Le fonds chinois s’intéresse toujours aux infrastructures de l’eau, de l’électricité et du charbon au Nigeria. Le paiement mobile lié au transport et à l’informatisation de la logistique, et la production de contenus destinés aux logiciels mobiles constitueraient les principales pistes d’investissement pour Crystal Stream. Cependant, l’équipe chinoise a aussi constaté que sur le marché nigérian les opérateurs mobiles étaient relativement dispersés. La pénétration du paiement mobile y est faible. Il est donc important, pour les investisseurs chinois, de bien comprendre le contexte local pour identifier les entrepreneurs qui savent conjuguer internet avec les besoins du marché local.

Image 4 © De jeunes entrepreneurs africains et Jack Ma se sont rencontrés en Chine en 2018 (Photo : people.cn)

Image 4 © De jeunes entrepreneurs africains et Jack Ma se sont rencontrés en Chine en 2018 (Photo : people.cn)

Afrique, le marché « océan bleu » de l’avenir ?

Pour Crystal Stream, l’Afrique dans son ensemble se situe à un excellent stade pour recevoir des investissements. Sur le plan macroéconomique, les pays étudiés ont des environnements politiques relativement stables, une croissance économique soutenue, des dividendes attendus et présentent une ouverture progressive des marchés. Internet servira de catalyseur pour accélérer cette évolution. Au niveau microéconomique, la diffusion de la 4G et la structure pyramidale de la population sont favorables au développement des services d’Internet. Malgré de faibles capacités de consommation au sein de la population actuelle et une pénétration insuffisante des produits mobiles, les jeunes générations d’utilisateurs et leur fort potentiel de consommation pourraient représenter une opportunité historique.
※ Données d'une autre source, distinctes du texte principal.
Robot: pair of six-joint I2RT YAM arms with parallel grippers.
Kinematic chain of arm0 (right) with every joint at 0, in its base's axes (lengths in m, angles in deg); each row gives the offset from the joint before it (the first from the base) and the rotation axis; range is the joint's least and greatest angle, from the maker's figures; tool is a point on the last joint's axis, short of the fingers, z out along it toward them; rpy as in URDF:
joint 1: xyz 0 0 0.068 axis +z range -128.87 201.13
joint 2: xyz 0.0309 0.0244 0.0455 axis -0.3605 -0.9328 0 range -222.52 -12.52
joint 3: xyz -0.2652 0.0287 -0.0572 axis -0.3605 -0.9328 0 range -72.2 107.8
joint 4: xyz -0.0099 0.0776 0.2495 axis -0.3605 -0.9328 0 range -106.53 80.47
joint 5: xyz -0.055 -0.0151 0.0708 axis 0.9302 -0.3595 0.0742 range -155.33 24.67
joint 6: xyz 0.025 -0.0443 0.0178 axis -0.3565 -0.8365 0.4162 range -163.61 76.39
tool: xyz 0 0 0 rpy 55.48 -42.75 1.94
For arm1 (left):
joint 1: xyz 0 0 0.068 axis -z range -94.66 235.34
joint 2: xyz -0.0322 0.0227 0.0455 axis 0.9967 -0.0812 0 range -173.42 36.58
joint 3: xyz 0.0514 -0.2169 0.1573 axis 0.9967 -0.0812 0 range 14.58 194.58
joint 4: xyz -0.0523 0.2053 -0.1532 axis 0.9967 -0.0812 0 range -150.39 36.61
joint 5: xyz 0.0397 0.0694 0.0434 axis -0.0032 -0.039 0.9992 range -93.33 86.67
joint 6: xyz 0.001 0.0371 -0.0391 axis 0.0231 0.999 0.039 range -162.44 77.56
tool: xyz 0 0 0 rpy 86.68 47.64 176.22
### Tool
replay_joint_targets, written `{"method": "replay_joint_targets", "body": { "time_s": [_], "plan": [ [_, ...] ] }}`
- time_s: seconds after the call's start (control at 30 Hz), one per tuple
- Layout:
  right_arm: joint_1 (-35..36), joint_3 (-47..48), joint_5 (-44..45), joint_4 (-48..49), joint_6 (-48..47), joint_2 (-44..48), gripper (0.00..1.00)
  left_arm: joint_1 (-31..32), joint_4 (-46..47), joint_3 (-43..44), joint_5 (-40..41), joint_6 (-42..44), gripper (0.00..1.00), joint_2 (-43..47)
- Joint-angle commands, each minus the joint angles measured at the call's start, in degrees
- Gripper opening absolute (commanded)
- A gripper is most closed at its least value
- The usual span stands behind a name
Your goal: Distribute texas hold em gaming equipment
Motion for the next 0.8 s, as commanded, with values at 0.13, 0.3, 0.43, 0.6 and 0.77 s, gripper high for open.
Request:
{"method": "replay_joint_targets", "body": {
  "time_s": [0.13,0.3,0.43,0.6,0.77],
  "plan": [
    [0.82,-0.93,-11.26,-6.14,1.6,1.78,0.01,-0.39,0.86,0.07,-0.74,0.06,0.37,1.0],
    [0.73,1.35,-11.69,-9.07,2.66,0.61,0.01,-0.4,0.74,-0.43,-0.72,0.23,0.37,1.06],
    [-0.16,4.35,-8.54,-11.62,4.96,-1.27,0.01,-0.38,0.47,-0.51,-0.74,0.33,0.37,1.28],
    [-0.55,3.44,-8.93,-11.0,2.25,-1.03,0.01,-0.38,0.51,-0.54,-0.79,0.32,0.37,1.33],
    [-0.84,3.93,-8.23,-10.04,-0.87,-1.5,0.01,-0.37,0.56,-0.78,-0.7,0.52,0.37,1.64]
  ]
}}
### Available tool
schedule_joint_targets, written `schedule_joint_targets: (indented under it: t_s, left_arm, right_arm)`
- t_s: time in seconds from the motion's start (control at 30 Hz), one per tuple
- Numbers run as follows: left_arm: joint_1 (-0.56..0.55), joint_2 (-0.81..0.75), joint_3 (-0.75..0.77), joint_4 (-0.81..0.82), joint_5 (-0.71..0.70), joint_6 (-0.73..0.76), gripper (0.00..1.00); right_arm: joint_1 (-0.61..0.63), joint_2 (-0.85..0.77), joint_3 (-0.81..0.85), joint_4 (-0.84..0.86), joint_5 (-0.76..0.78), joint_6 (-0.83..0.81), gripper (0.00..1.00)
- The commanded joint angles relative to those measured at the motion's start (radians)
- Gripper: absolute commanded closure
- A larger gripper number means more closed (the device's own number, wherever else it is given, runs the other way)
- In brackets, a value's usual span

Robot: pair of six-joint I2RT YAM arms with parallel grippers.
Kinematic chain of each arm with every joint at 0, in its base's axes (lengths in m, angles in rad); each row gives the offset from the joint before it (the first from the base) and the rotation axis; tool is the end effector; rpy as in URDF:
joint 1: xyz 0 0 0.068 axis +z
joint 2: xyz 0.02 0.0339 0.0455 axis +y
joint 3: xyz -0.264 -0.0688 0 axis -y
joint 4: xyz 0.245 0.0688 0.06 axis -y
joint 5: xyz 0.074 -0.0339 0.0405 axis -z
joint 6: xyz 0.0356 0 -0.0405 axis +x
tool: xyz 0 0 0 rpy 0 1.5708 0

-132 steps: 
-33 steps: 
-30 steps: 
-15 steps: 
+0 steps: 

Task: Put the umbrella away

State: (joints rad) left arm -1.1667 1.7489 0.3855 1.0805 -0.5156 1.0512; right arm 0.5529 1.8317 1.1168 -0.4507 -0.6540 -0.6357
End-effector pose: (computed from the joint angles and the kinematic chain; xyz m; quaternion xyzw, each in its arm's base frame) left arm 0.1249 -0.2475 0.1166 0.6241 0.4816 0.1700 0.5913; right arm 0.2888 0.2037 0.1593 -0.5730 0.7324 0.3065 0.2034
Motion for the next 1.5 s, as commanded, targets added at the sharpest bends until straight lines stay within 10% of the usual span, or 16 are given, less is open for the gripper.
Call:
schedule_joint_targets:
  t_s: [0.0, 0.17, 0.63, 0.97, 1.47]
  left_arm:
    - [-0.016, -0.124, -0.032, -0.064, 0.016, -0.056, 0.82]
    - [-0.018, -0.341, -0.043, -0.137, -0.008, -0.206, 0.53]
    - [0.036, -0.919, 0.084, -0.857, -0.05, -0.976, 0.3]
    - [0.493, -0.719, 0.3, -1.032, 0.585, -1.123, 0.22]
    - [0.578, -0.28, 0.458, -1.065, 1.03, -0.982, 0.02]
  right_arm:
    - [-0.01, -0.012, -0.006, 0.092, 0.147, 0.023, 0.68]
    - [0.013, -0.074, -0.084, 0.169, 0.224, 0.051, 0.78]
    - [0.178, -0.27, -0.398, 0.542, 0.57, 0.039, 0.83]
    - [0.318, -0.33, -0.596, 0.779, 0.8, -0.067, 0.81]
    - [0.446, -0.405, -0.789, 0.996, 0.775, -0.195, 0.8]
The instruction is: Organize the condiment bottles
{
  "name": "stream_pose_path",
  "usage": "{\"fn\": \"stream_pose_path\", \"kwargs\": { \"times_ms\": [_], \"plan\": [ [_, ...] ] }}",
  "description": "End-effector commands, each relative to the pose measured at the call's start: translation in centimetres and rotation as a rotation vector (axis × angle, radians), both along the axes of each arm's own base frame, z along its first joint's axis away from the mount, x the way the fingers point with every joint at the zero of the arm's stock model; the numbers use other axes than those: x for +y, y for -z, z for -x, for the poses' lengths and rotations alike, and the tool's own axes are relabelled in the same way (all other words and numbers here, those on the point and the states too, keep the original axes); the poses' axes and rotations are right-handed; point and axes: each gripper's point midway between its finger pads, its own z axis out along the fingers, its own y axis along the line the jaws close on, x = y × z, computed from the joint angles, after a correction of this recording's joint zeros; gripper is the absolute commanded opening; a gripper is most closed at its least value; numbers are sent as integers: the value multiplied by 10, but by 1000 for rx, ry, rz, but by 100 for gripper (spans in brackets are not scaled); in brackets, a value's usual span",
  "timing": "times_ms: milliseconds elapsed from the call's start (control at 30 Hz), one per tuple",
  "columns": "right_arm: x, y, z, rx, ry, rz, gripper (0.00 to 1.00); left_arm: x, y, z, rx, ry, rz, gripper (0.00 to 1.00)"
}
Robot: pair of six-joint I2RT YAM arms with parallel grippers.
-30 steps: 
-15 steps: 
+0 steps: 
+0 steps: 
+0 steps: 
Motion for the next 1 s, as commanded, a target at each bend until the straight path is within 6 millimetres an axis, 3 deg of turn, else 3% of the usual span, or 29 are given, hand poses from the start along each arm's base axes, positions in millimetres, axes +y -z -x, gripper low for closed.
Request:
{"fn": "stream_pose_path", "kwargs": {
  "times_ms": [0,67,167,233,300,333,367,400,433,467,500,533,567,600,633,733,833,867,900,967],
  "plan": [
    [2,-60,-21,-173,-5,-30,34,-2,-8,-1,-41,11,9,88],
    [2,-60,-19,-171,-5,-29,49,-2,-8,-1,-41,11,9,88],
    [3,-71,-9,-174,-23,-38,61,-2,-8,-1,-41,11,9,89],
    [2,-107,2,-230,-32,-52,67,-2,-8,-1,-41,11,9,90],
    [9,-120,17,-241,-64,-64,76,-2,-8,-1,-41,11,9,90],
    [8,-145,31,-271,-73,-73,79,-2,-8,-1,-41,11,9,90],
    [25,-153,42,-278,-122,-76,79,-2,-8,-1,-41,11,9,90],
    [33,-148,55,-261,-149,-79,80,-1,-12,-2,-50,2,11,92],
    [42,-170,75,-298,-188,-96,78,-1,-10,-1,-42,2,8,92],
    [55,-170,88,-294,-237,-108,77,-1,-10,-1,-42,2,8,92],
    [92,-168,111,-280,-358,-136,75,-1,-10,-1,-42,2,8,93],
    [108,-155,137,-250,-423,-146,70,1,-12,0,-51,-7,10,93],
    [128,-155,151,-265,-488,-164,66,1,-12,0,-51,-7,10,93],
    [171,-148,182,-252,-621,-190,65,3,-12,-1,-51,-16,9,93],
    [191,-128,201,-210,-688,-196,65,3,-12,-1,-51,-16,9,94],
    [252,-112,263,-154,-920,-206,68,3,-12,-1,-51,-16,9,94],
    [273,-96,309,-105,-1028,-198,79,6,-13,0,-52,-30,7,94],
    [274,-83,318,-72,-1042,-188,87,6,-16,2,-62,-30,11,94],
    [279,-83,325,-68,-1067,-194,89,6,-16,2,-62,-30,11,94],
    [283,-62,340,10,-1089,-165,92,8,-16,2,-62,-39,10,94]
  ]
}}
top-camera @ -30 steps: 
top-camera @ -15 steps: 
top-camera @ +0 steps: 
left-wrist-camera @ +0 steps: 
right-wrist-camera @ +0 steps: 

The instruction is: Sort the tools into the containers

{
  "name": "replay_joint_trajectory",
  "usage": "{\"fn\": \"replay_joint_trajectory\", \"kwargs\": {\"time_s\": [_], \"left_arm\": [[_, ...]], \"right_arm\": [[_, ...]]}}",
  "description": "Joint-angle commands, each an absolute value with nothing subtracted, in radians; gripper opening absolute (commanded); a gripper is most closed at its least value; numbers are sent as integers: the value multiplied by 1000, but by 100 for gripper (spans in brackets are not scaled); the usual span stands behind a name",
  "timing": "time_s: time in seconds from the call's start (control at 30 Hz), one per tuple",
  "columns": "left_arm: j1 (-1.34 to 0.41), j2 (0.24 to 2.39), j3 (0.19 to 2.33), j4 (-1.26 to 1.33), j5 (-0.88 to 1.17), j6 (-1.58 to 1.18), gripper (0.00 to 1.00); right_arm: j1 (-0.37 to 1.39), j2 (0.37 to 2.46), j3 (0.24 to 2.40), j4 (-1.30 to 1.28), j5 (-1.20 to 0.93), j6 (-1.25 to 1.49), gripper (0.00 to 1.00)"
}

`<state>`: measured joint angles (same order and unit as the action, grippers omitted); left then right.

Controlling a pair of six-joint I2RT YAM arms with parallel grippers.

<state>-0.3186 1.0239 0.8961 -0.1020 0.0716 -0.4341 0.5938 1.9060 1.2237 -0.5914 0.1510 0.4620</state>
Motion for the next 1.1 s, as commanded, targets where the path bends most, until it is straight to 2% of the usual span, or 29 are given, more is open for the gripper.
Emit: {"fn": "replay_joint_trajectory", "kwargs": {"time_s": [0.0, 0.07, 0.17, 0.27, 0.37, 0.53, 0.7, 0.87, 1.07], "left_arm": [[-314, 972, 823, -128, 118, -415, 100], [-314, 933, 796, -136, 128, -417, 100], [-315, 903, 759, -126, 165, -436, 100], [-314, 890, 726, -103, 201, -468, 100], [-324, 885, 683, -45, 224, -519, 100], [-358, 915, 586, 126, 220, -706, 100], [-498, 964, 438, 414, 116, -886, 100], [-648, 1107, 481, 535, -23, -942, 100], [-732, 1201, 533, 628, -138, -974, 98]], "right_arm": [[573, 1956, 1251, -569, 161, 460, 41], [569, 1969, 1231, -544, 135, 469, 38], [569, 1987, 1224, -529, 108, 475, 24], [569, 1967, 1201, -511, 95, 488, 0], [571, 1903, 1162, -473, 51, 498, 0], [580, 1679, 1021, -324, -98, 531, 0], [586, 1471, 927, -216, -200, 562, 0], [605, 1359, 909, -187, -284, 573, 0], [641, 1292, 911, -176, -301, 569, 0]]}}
Au niveau de l’entrepreneuriat, l’Afrique a vu le retour de ses meilleurs talents d’Europe et des États-Unis, à l’image de ce qui s’est passé en Chine au début des années 2000. Les entrepreneurs locaux possèdent un atout concurrentiel dû à leur bonne connaissance du marché. De plus, les entreprises locales sont perpétuellement confrontées au problème de manque de capital, ce qui constitue une bonne opportunité pour les investisseurs internationaux, qui disposent à la fois de capitaux et de savoir-faire technologique.

Aux investisseurs chinois qui souhaiteraient s’introduire sur cet immense marché, dit « océan bleu », qu’est l’Afrique, Crystal Stream conseille tout d’abord d’apporter des solutions concrètes aux problèmes quotidiens que rencontrent les populations. Des infrastructures à l’alimentation, du logement au transport, de nombreux champs d’intervention liés aux services d’internet sont ouverts. Si en Afrique le revenu par habitant et les capacités de consommation faibles semblent constituer des obstacles, en revanche, les coûts d’exploitation y sont moindres qu’ailleurs, ce qui optimise l’efficacité du capital, et les modèles commerciaux locaux restent concurrentiels.